- Coat of arms
- Coordinates (Brojce): 53°57′24″N 15°22′2″E﻿ / ﻿53.95667°N 15.36722°E
- Country: Poland
- Voivodeship: West Pomeranian
- County: Gryfice
- Seat: Brojce

Area
- • Total: 118.06 km^{2} (45.58 sq mi)

Population (2006)
- • Total: 3,658
- • Density: 30.98/km^{2} (80.25/sq mi)
- Website: http://www.brojce.net.pl/

= Gmina Brojce =

Gmina Brojce is a rural gmina (administrative district) in Gryfice County, West Pomeranian Voivodeship, in north-western Poland.

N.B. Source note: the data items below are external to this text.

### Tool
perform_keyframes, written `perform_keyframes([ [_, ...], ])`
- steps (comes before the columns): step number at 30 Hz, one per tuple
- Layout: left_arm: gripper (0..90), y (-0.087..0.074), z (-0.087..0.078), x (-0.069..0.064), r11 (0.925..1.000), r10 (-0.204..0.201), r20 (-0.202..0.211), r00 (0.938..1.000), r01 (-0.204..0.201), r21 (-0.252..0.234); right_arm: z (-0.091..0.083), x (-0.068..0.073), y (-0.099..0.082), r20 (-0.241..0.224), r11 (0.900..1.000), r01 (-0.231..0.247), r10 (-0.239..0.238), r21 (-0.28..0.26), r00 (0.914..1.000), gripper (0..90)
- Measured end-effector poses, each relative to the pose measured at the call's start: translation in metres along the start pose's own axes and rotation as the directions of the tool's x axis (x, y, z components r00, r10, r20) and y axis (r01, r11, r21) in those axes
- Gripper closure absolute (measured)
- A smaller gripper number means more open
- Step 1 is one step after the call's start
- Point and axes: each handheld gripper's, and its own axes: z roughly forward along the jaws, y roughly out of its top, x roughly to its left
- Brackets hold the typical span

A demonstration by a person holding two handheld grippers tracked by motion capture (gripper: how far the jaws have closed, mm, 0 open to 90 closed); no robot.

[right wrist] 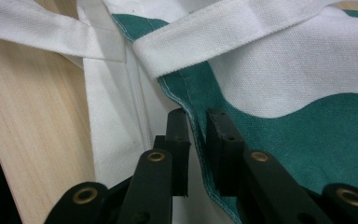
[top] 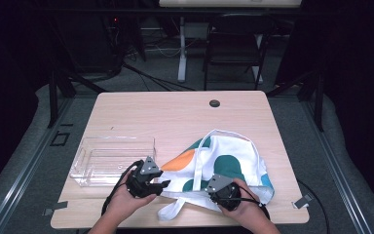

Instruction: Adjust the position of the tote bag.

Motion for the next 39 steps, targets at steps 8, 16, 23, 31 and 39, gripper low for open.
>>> perform_keyframes([
  [8,55.3,0.0002,0.0012,-0.0014,0.9999,0.008,0.0,1.0,-0.008,0.009,-0.0004,-0.0003,0.0,0.003,1.0,0.002,-0.002,-0.003,1.0,84.0],
  [16,55.4,0.0002,0.0023,-0.0026,0.9998,0.013,0.001,0.9999,-0.013,0.013,-0.0005,0.0008,0.0004,0.009,0.9998,-0.006,0.006,-0.021,0.9999,87.5],
  [23,55.1,0.0008,0.0021,-0.0041,0.9997,0.021,0.002,0.9998,-0.021,0.009,-0.0031,0.0008,0.001,0.013,0.9996,0.002,-0.001,-0.027,0.9999,88.1],
  [31,55.2,0.0021,0.002,-0.0074,0.9995,0.028,0.005,0.9996,-0.028,0.012,-0.0058,0.0001,0.0018,0.021,0.9995,0.016,-0.015,-0.027,0.9997,88.3],
  [39,54.2,0.0033,-0.0009,-0.0084,0.9992,0.04,0.01,0.9992,-0.04,-0.006,-0.0073,0.0006,0.0019,0.031,0.9989,0.006,-0.004,-0.047,0.9995,88.3],
])
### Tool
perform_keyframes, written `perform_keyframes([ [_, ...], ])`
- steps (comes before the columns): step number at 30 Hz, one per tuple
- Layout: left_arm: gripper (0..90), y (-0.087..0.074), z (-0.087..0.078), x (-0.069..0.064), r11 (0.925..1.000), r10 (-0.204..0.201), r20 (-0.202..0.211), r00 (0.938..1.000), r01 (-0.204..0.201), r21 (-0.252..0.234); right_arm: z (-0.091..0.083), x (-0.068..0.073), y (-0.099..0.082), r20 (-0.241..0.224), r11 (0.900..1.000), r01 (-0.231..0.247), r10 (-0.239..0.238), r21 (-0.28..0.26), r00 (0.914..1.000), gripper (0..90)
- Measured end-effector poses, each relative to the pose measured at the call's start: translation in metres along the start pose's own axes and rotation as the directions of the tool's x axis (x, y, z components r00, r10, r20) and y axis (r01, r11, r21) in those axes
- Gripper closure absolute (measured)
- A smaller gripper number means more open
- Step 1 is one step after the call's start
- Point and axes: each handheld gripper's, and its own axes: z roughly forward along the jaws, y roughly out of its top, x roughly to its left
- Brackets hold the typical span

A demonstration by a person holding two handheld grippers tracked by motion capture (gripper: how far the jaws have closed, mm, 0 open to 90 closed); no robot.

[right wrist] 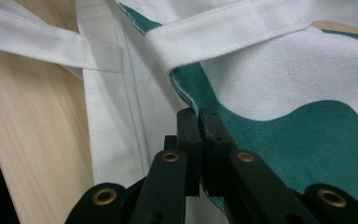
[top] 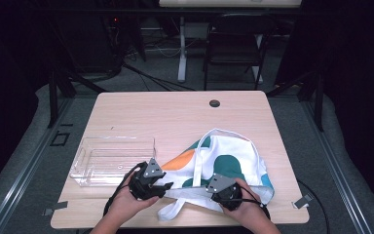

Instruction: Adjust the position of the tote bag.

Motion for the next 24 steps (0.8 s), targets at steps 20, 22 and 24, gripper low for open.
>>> perform_keyframes([
  [20,51.4,0.008,0.002,-0.009,0.9994,0.034,0.024,0.9991,-0.034,-0.007,-0.006,-0.002,0.002,0.011,0.9989,-0.012,0.012,-0.046,0.9999,88.4],
  [22,50.9,0.009,0.002,-0.01,0.9993,0.037,0.027,0.9989,-0.037,-0.007,-0.006,-0.003,0.002,0.006,0.9981,-0.028,0.028,-0.056,0.9996,88.4],
  [24,50.6,0.011,0.003,-0.012,0.9992,0.037,0.031,0.9988,-0.037,-0.013,-0.007,-0.004,0.002,0.003,0.9981,-0.025,0.026,-0.055,0.9997,88.4],
])
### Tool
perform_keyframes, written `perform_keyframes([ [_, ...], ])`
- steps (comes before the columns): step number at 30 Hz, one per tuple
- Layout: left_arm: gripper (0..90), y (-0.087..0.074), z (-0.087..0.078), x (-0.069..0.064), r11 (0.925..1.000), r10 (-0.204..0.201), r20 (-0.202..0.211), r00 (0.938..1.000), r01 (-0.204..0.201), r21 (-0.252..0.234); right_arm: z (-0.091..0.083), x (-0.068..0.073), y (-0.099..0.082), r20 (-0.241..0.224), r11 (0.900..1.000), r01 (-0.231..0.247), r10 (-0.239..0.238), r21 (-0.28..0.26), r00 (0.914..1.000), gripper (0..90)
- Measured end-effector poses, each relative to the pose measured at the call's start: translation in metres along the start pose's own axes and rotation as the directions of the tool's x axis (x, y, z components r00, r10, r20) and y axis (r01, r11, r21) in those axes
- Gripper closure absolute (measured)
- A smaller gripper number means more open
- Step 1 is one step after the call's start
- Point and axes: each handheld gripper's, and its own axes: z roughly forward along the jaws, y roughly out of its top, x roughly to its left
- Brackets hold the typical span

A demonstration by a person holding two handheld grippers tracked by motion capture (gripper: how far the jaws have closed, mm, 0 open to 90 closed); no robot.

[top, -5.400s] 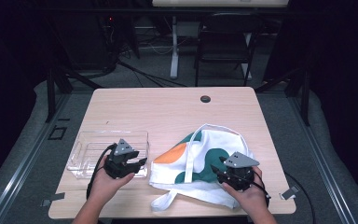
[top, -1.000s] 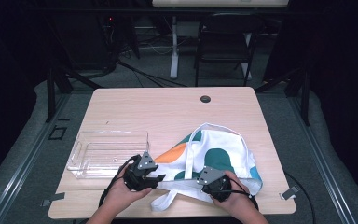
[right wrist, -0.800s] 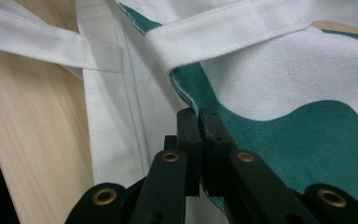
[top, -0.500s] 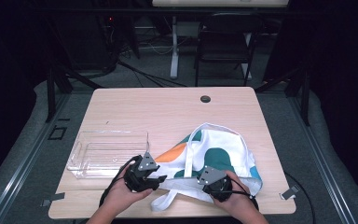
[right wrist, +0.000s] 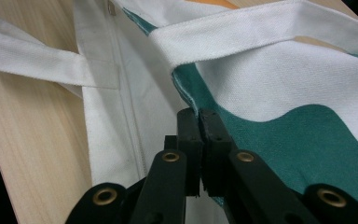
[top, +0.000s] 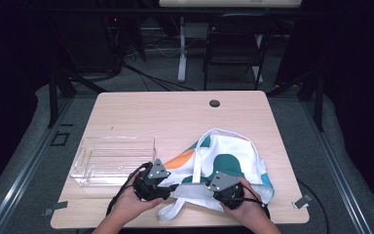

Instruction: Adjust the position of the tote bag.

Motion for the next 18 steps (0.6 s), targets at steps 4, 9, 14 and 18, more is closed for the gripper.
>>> perform_keyframes([
  [4,50.4,0.004,0.003,-0.004,0.9999,0.015,0.01,0.9998,-0.015,-0.003,-0.001,0.0,0.001,0.002,1.0,0.004,-0.004,0.003,1.0,88.4],
  [9,50.4,0.009,0.008,-0.01,0.9992,0.039,0.013,0.9991,-0.039,0.006,-0.001,0.0,0.002,0.009,1.0,0.005,-0.005,-0.002,1.0,88.4],
  [14,50.6,0.011,0.013,-0.013,0.9987,0.049,0.002,0.9988,-0.049,0.016,-0.002,0.0,0.002,0.007,1.0,0.005,-0.005,-0.004,1.0,88.4],
  [18,50.8,0.013,0.018,-0.015,0.9978,0.063,-0.008,0.998,-0.062,0.024,-0.002,0.0,0.002,0.007,1.0,0.004,-0.004,-0.005,1.0,88.4],
])
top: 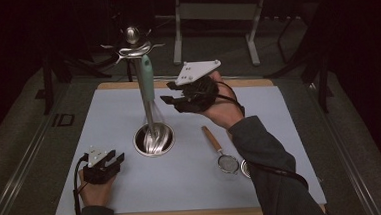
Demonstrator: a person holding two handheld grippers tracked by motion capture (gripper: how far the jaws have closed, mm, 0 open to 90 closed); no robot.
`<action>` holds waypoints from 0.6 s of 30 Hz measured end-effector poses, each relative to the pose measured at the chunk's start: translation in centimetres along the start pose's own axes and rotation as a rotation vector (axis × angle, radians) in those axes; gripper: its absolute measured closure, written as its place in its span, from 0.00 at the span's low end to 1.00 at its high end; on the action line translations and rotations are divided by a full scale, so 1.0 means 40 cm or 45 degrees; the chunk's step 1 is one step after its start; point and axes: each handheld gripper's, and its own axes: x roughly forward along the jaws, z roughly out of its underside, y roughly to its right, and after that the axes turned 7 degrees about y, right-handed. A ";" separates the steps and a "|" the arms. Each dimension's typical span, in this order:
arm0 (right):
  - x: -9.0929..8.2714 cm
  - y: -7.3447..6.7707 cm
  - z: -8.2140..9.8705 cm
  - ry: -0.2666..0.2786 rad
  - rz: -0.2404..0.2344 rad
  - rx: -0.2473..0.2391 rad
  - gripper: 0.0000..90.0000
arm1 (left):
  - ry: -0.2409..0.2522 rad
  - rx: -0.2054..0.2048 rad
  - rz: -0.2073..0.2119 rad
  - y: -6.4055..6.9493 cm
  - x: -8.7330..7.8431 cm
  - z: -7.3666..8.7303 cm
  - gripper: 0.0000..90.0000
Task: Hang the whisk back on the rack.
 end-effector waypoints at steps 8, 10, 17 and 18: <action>-0.031 0.017 0.034 -0.058 -0.044 0.036 0.66 | -0.001 -0.002 -0.001 -0.001 0.000 0.000 0.67; -0.037 0.022 0.048 -0.082 -0.036 0.044 0.66 | 0.001 -0.003 -0.004 0.000 0.000 0.000 0.66; -0.064 0.046 0.084 -0.132 -0.004 0.115 0.64 | 0.000 -0.004 -0.003 -0.001 0.000 0.000 0.66; -0.068 0.049 0.089 -0.140 -0.003 0.126 0.64 | 0.000 -0.006 -0.003 -0.001 0.000 0.000 0.66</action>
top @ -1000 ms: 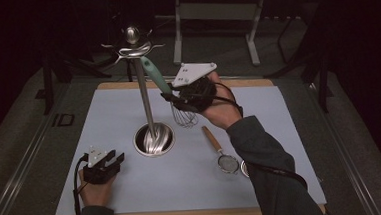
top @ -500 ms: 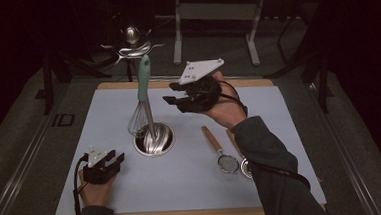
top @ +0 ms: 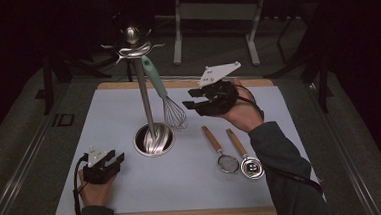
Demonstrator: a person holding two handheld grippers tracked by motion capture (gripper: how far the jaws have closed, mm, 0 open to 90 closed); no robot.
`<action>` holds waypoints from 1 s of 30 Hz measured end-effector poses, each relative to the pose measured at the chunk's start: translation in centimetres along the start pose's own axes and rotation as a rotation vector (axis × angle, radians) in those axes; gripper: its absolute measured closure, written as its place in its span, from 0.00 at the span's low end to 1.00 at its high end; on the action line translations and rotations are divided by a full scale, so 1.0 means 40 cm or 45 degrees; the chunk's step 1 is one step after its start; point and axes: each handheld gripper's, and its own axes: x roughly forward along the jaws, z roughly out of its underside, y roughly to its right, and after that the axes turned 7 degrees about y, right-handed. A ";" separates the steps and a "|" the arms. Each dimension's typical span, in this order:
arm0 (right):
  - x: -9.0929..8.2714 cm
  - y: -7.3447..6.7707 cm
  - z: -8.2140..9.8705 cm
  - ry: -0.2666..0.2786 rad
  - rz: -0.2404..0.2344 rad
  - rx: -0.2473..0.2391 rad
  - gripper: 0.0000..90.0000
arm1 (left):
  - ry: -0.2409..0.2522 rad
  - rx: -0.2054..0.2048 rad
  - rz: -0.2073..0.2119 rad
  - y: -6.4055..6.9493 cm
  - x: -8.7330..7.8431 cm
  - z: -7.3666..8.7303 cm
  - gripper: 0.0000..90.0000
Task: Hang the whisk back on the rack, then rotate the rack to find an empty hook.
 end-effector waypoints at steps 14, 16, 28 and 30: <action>-0.020 0.031 0.095 -0.111 0.053 0.067 0.64 | 0.008 -0.020 0.031 -0.004 -0.002 0.000 0.62; -0.020 0.032 0.106 -0.129 0.064 0.068 0.64 | 0.021 -0.046 0.048 -0.009 -0.004 0.000 0.62; -0.036 0.025 0.179 -0.172 0.116 0.126 0.60 | 0.226 -0.114 0.112 -0.002 -0.070 -0.075 0.71; -0.035 0.028 0.197 -0.187 0.126 0.141 0.60 | 0.251 -0.107 0.107 -0.002 -0.081 -0.092 0.71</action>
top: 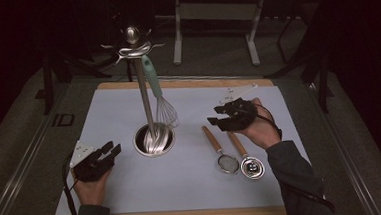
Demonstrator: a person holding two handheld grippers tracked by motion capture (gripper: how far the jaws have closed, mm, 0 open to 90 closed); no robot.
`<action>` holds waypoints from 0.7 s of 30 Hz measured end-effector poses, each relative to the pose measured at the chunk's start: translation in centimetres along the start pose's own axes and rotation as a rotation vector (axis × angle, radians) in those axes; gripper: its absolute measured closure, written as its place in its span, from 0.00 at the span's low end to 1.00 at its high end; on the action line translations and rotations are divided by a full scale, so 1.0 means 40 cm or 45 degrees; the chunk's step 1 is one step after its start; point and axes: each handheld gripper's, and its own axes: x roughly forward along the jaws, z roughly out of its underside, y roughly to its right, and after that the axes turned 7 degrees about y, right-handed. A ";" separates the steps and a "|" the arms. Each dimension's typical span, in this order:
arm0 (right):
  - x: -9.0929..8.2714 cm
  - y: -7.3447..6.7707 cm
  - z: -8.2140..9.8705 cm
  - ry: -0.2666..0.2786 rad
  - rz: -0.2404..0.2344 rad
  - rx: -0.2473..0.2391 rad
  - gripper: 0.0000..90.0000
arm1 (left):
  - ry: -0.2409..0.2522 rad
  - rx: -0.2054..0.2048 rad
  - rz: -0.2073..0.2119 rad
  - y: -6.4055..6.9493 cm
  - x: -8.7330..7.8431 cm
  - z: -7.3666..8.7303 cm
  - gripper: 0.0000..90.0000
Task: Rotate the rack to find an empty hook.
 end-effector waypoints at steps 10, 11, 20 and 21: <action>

Its seat is the village of Brojce, which lies approximately 12 km north-east of Gryfice and 80 km north-east of the regional capital Szczecin.

The gmina covers an area of 118.06 km2, and as of 2006 its total population is 3,658.

== Villages ==
Gmina Brojce contains the villages and settlements of Bielikowo, Brojce, Cieszyce, Dargosław, Darżewo, Grąd, Kiełpino, Łatno, Mołstówko, Mołstowo, Pruszcz, Przybiernowo, Raciborów, Smokęcino, Stołąż, Strzykocin, Tąpadły, Uniestowo and Żukowo.

== Neighbouring gminas ==
Gmina Brojce is bordered by the gminas of Gryfice, Płoty, Rymań, Siemyśl and Trzebiatów.